Reindexing Elasticsearch#

Reindexing copies all data from one index into a newly created index and is useful for the following functions:

  • Changing index configuration (shards).

  • Getting rid of all deleted.marked documents, which are are only purged when two smaller segments are merged into one bigger segment.

  • Applying additional operations like removal of duplicated sub-items.

Note: Suboptimal index configuration can lead to segments larger than 5GB. Such large segments are typically not used for merging and cannot purge associated documents.

Multi Node ES Cluster#

Elasticsearch Architecture

Improve Shard Settings for Production#

By default, Squirro Deployments configure the ES-Cluster with 6 shards and 0 replicas.

Projects that consistently add data to the same Squirro project are likely to get into trouble sooner or later.

Tip 1: Maximum Shard Size#

  • A shard should not grow larger than 50GB, resulting in a maximum index size of 6x50 = 300GB.

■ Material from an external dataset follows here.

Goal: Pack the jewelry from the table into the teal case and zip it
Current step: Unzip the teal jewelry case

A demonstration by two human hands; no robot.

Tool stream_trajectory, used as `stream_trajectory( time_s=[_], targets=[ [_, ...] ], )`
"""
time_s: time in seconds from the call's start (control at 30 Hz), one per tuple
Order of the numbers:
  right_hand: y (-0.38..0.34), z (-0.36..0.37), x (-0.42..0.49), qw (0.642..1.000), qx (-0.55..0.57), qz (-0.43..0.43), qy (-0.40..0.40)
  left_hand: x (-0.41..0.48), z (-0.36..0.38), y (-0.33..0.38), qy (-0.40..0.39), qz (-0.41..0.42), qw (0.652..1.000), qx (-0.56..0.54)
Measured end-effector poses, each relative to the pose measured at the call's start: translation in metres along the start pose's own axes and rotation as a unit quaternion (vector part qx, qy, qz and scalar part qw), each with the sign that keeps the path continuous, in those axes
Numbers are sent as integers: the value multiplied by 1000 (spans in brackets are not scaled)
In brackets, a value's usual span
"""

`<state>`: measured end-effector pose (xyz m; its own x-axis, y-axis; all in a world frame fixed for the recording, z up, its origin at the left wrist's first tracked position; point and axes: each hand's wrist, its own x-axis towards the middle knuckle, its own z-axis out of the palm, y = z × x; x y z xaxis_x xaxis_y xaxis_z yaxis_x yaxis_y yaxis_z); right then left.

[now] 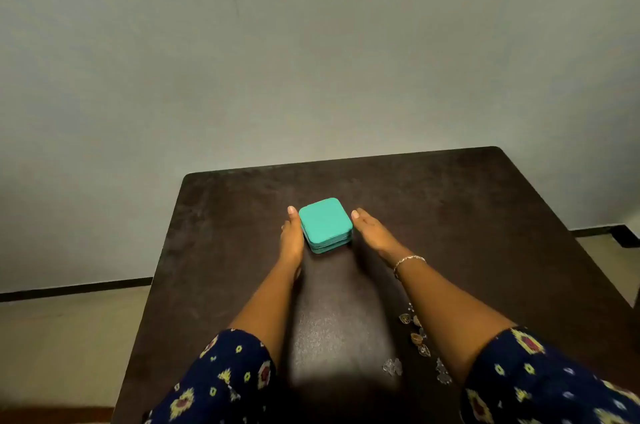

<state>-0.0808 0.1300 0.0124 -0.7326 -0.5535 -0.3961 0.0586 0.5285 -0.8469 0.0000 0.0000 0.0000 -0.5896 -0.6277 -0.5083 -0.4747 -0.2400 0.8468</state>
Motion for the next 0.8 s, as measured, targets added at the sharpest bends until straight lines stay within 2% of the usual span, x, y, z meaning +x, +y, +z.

The advantages of having many reasonable-sized shards (<50GB) include:

  • Faster (parallel) search across shards across the cluster.

  • Recovery from node failure: smaller shards can be more easily and evenly distributed.

Tip 2: Minimum Shard Size#

Shards need additional resources:

  • Many small shards add many small segments & increase overhead.

  • Ideally, a shard has between a few GBs to tens of GBs.

Tip 3: Available Heap vs Maximum Shards#

The maximum amount of shards is proportional to the amount of available heap on the Storage node.

At most, this should be 20 shards per GB of heap, meaning that for 32GB of heap available, use a maximum of 640 shards.

Tip 4: Shards vs Amount of Nodes#

The num_shards: shards / amount(storage_nodes) should be an even number.

Example: For 3 storage nodes, a total of 18 shards on a cluster would result in 6 shards per node.

For more information, see the following external resources:

Requirements#

Before you start any reindexing operation, make sure that the requirements listed below are met.

Disk Space#

You need to have at least a spare amount of disk space equivalent to the primary store size (in that case pri.store.size=272GB).

Store.size(541GB) contains all shards / replicas across the cluster.

The more documents marked for deletion that exist within your indices (docs.deleted), the less space is needed for the new index, because deletions are skipped.

Example: Stats of Source Index vs Re-indexed#

>>> Original IDX
$ $GET/_cat/indices/squirro_v9_$pid?v=true
    health status index             pri rep docs.count    docs.deleted  store.size     pri.store.size
    green  open   squirro_v9_$pid    6   1   13393103      2733053       541.4gb        272.3gb

>>> Re-Indexed IDX
$ $GET/_cat/indices/squirro_v9_$pid-reindexed?v=true
    health status index                       pri rep docs.count docs.deleted store.size pri.store.size
    green  open   squirro_v9_$pid-reindexed   18   0   13096028            0    158.4gb        158.4gb

Achieved reduction of index storage size: 45%  =  1.0 - ( 158GB / 272GB )
Note: docs.count of target-index is ~300k documents less compared to source-index, those are excluded duplicated pdfs.

Root Access#

The scripts are configured to run on a squirro-node as root (e.g. start/stop squirro services).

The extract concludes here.